- [WHAT IS EXPECTED]:
Every line of the records below that holds the word "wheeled" belongs in the answer.

- [DATA FOR ANALYSIS]:
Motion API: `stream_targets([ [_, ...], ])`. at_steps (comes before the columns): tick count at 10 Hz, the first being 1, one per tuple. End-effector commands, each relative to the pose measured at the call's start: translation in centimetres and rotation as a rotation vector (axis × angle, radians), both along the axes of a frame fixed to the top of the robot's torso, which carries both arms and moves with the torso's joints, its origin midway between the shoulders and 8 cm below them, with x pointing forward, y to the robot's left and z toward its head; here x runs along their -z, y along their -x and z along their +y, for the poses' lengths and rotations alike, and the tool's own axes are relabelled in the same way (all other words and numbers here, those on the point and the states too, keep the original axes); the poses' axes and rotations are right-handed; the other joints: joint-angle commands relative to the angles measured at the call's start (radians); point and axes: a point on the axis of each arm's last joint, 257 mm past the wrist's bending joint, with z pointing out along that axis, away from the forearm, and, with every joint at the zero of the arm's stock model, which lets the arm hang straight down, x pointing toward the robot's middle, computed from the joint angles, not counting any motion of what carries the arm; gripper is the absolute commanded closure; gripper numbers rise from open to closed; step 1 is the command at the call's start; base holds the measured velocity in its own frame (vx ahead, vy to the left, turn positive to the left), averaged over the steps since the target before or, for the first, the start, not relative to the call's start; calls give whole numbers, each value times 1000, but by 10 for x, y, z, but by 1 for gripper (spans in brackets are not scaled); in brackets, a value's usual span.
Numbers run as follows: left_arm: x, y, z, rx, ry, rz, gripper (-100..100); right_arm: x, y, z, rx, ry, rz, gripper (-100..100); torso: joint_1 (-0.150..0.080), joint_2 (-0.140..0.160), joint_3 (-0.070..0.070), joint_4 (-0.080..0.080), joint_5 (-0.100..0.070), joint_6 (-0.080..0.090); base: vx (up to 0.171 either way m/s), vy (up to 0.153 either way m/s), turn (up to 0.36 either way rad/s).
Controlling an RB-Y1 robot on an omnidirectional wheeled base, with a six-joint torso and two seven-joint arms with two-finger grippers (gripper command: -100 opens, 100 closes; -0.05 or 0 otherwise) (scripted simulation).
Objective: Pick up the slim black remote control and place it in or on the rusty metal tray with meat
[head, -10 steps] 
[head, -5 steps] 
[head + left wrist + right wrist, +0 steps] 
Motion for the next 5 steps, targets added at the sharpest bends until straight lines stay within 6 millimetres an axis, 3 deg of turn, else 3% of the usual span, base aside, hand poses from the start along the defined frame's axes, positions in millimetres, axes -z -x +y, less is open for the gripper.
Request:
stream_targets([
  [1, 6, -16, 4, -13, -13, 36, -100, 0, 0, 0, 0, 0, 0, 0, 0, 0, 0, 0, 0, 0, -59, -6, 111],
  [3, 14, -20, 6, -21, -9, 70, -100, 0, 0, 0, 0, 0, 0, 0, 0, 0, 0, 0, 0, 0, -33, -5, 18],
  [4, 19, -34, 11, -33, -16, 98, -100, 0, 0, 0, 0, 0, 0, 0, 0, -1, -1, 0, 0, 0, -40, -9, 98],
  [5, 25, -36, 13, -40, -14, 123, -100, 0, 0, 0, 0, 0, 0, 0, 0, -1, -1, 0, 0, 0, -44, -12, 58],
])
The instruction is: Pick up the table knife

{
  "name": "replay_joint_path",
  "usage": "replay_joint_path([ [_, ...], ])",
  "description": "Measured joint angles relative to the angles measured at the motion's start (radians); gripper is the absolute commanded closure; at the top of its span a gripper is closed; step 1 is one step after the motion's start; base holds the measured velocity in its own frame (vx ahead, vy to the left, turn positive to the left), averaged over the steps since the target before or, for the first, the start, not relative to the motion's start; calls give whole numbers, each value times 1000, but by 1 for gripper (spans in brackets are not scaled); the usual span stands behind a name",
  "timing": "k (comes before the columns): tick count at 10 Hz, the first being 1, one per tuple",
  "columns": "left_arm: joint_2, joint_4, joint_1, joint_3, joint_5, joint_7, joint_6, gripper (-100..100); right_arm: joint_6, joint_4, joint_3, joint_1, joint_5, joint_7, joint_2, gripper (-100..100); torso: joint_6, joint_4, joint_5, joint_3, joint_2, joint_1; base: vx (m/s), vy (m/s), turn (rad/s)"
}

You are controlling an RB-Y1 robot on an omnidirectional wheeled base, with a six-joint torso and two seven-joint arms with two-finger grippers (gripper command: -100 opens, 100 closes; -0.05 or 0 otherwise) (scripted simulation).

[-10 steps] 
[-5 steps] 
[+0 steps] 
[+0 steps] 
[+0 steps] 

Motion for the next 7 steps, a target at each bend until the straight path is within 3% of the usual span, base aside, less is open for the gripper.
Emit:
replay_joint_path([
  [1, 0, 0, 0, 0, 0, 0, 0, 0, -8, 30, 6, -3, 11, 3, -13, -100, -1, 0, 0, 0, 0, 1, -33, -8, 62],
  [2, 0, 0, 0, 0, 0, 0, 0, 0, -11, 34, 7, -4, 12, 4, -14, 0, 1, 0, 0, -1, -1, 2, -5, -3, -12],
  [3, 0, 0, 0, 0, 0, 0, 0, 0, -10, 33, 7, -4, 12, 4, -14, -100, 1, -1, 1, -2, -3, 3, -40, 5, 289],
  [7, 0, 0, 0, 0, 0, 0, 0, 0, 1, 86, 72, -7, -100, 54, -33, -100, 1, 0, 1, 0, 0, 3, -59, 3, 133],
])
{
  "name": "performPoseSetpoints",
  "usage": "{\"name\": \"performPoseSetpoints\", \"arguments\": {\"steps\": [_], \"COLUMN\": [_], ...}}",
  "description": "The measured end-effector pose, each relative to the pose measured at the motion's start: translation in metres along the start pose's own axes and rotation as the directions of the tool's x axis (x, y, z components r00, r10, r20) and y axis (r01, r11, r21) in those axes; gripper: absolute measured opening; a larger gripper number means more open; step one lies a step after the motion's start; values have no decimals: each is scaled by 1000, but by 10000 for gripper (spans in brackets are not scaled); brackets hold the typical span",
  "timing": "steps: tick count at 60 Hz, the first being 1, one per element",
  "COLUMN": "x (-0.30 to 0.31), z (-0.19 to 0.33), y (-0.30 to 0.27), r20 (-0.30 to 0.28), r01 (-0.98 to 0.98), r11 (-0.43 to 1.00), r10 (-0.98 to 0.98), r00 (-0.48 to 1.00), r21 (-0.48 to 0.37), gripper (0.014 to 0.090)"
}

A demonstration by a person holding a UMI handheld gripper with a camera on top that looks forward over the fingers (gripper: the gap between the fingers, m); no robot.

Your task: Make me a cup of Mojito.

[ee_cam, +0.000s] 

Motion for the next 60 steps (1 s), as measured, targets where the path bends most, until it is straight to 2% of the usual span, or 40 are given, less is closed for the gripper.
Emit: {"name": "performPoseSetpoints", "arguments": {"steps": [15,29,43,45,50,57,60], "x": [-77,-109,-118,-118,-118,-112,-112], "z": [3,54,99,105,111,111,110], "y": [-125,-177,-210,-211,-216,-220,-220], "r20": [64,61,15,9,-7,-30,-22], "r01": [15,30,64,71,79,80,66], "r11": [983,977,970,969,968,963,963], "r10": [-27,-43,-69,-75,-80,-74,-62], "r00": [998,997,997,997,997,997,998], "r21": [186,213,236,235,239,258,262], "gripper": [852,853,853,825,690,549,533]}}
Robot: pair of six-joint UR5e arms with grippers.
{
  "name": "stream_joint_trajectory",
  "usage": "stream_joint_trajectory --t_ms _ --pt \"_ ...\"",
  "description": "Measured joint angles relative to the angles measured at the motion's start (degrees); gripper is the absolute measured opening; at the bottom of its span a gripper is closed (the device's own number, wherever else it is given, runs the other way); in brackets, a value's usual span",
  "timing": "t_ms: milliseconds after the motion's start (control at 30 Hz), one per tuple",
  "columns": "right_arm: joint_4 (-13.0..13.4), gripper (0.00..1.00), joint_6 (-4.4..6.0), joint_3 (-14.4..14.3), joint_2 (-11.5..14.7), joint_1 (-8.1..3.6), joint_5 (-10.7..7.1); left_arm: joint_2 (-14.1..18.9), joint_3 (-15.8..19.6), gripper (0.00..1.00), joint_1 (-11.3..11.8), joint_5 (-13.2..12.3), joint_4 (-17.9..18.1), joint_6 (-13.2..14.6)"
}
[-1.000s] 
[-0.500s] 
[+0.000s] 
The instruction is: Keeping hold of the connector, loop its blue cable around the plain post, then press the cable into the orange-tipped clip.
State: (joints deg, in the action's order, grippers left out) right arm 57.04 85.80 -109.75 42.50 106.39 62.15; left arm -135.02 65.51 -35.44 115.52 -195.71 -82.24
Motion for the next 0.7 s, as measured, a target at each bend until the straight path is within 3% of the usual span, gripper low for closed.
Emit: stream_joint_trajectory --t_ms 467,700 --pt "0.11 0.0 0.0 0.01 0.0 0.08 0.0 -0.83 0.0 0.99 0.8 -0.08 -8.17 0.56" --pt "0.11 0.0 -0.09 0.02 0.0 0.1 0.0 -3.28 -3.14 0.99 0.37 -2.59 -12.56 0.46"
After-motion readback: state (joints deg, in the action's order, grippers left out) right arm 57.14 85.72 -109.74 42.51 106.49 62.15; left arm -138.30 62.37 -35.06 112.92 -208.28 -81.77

- [YOUR RESPONSE]:
Controlling an RB-Y1 robot on an omnidirectional wheeled base, with a six-joint torso and two seven-joint arms with two-finger grippers (gripper command: -100 opens, 100 closes; -0.05 or 0 otherwise) (scripted simulation).
You are controlling an RB-Y1 robot on an omnidirectional wheeled base, with a six-joint torso and two seven-joint arms with two-finger grippers (gripper command: -100 opens, 100 closes; -0.05 or 0 otherwise) (scripted simulation).

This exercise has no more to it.